**What you have to do:** Identify the line with "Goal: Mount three"; copy word for word that line and every one after it, to the end of the listing. Exclude pictures.
□ □ □ □
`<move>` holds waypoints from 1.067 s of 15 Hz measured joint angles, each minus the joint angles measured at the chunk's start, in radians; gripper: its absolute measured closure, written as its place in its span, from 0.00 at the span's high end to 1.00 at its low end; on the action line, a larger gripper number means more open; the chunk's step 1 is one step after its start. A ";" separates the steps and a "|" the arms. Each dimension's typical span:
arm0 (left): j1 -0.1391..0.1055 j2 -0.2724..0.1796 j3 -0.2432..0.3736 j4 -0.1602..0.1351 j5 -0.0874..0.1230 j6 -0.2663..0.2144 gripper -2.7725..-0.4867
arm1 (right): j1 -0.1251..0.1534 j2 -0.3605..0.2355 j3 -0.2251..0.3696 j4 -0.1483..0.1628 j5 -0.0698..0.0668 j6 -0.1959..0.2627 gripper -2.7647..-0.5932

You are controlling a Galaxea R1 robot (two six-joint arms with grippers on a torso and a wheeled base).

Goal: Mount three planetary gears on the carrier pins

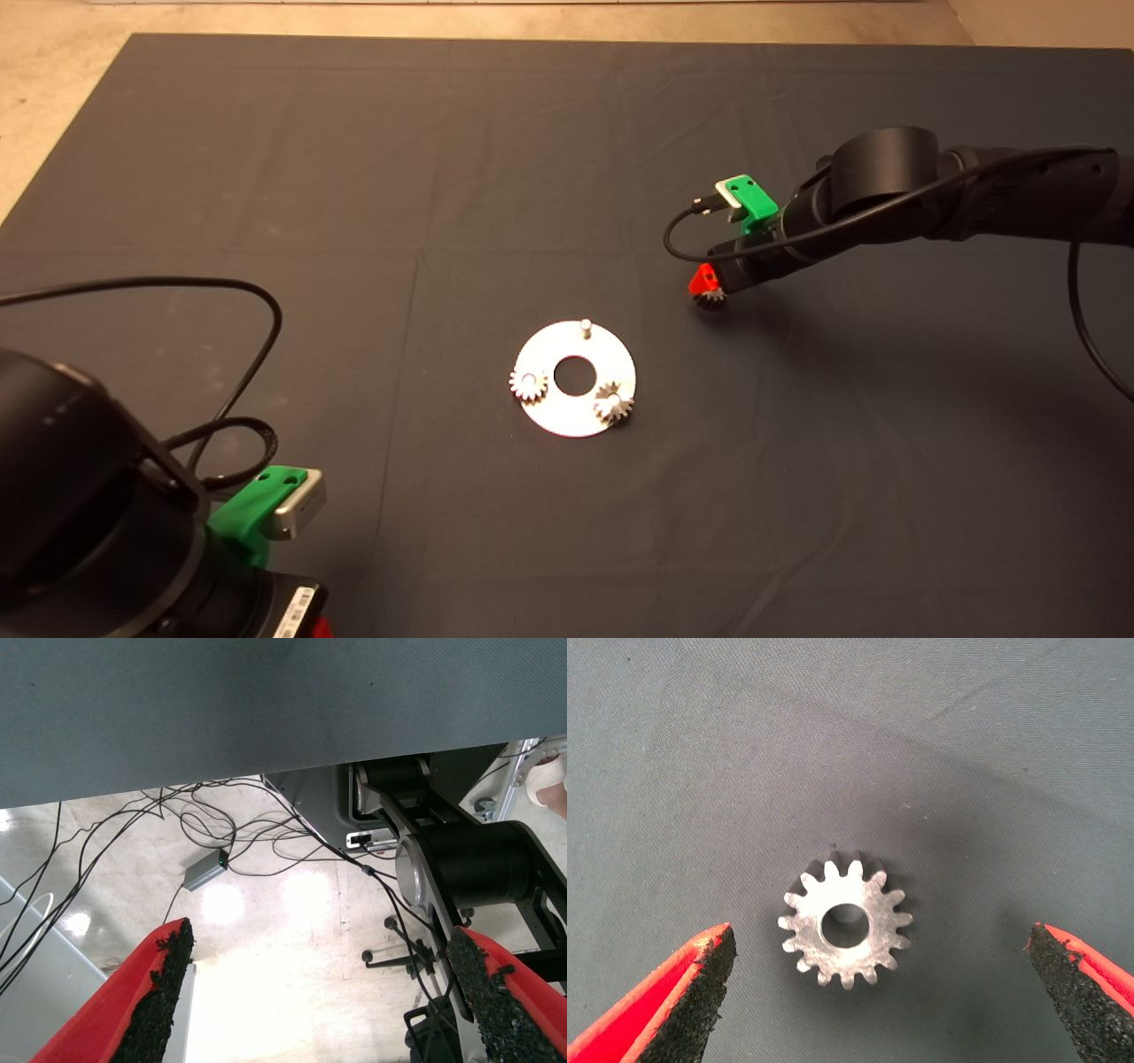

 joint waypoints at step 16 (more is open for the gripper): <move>0.000 0.000 0.000 0.000 0.000 0.000 0.68 | -0.026 0.000 0.000 0.000 0.003 -0.001 0.85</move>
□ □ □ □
**Written answer:**
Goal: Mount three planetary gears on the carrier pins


 joint waypoints at step 16 (more is open for the gripper): <move>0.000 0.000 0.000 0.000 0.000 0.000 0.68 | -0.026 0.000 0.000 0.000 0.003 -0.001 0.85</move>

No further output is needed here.